Skip to main content

Configure for Hive

This section describes how to enable the Designer Cloud Powered by Trifacta platform to read sources in Hive and write results back to Hive.

  • A Hive source is a single table in a selected Hive database.

  • Apache Hive is a data warehouse system for managing queries against large datasets distributed across a Hadoop cluster. Queries are managed using HiveQL, a SQL-like querying language. See https://hive.apache.org/.

  • The platform can publish results to Hive as part of any normal job or on an ad-hoc basis for supported output formats.

  • Hive is also used by the Designer Cloud Powered by Trifacta platform to publish metadata results. This capability shares the same configuration described below.

  • ORC tables managed through Hive can be used as datasources for the platform.

Prerequisites

  1. HiveServer2 and your Hive databases must already be installed in your Hadoop cluster.

    Note

    For JDBC interactions, the Designer Cloud Powered by Trifacta platform supports HiveServer2 only.

  2. You have verified that Hive is working correctly.

  3. You have acquired and deployed the hive-site.xml configuration file into your Alteryx deployment.
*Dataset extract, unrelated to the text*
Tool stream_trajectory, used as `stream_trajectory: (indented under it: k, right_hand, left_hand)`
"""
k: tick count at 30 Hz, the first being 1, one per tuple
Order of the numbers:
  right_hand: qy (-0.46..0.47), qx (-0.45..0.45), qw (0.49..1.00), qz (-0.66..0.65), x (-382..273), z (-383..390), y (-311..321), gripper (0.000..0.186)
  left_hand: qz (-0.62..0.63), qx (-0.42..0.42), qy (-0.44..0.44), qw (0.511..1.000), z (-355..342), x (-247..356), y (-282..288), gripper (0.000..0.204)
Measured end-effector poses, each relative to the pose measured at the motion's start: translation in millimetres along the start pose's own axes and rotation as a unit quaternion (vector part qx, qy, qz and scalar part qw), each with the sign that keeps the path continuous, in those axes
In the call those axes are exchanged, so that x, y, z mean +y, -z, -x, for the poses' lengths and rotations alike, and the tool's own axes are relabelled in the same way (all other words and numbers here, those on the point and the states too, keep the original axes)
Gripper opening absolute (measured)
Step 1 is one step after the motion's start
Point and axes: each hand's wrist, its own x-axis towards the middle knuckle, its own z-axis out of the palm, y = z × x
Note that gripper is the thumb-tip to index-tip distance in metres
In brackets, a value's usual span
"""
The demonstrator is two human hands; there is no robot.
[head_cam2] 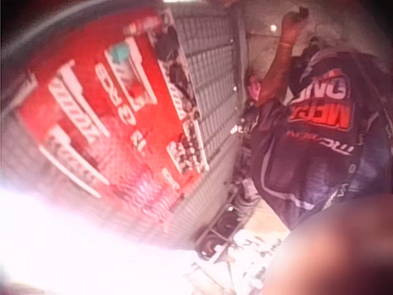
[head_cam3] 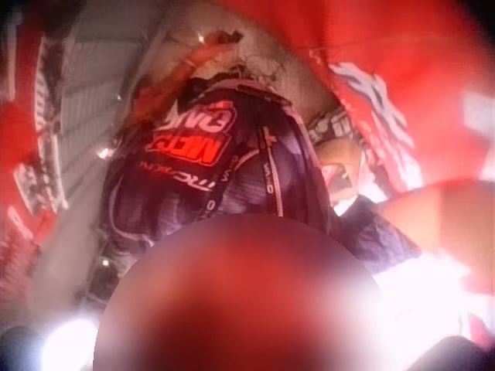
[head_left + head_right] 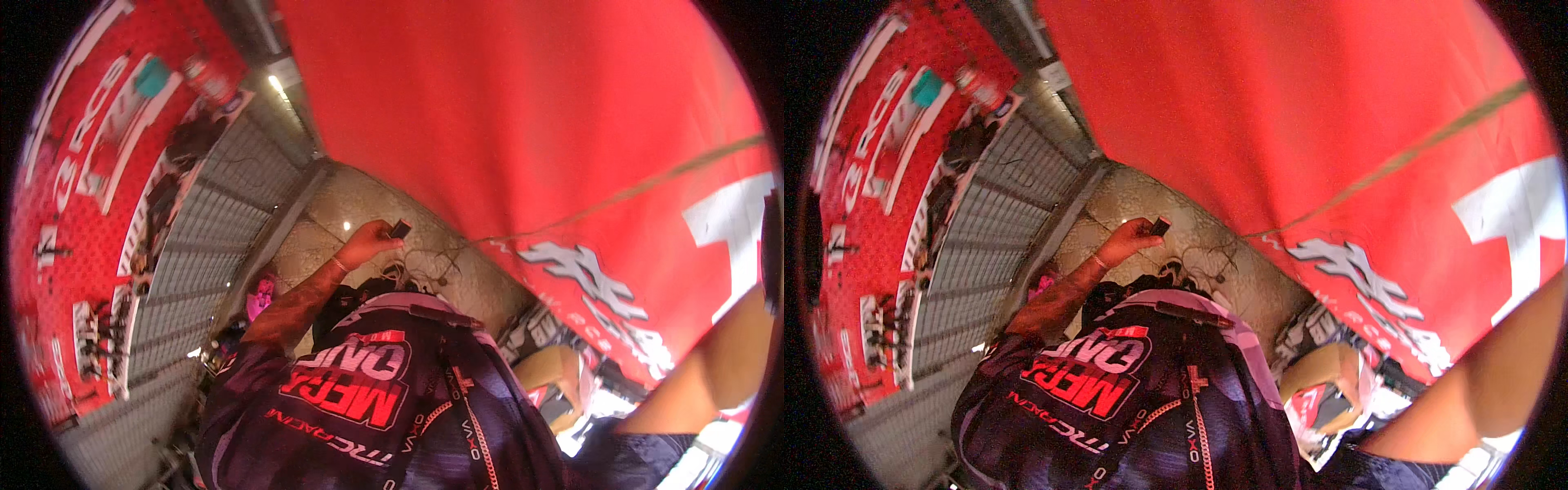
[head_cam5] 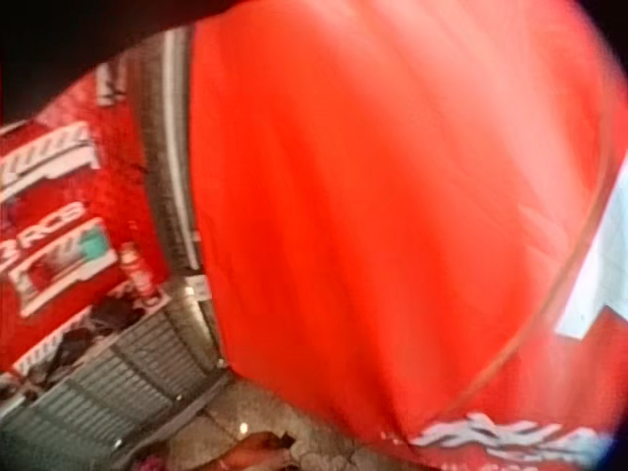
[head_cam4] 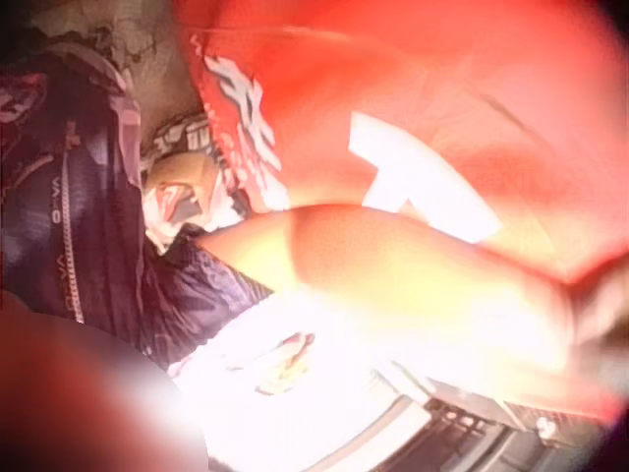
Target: The person walks through a motorcycle parts shop, picks up a cable, plugs it into a phone, and then moves to a motorcycle. They use a screwdriver to remove a bolt from the motorcycle's handlebar area.
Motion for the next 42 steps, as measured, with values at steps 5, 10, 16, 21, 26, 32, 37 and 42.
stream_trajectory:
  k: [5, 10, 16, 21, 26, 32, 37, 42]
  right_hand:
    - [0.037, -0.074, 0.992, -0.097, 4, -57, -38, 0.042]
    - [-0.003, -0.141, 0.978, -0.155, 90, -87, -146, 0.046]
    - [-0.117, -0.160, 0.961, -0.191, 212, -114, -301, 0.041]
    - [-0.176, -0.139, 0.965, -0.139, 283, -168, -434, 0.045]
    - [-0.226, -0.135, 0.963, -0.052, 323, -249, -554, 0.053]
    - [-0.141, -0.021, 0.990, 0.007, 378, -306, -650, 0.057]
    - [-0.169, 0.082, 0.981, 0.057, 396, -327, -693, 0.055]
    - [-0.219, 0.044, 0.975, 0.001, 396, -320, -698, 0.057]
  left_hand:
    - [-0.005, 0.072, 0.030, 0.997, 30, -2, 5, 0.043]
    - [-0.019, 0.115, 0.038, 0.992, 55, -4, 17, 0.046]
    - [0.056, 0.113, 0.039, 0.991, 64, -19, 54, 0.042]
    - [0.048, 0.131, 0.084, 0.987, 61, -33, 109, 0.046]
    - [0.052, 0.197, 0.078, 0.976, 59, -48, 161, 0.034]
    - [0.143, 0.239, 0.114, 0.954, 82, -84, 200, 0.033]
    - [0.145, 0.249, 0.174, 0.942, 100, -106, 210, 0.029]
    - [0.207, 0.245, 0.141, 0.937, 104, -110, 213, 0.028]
See Configure for Hadoop.

Limitations

  1. Only one global connection to Hive is supported.

  2. Changes to the underlying Hive schema are not picked up by the Designer Cloud Powered by Trifacta platform and will break the source and datasets that use it.

  3. During import, the JDBC data types from Hive are converted to Alteryx data types. When data is written back to Hive, the original Hive data types may not be preserved. For more information, see Type Conversions.

  4. Publish to unmanaged tables in Hive is supported, except for the following actions:

    1. Create table

    2. Drop & load table

  5. Publish to partitioned tables in Hive is supported.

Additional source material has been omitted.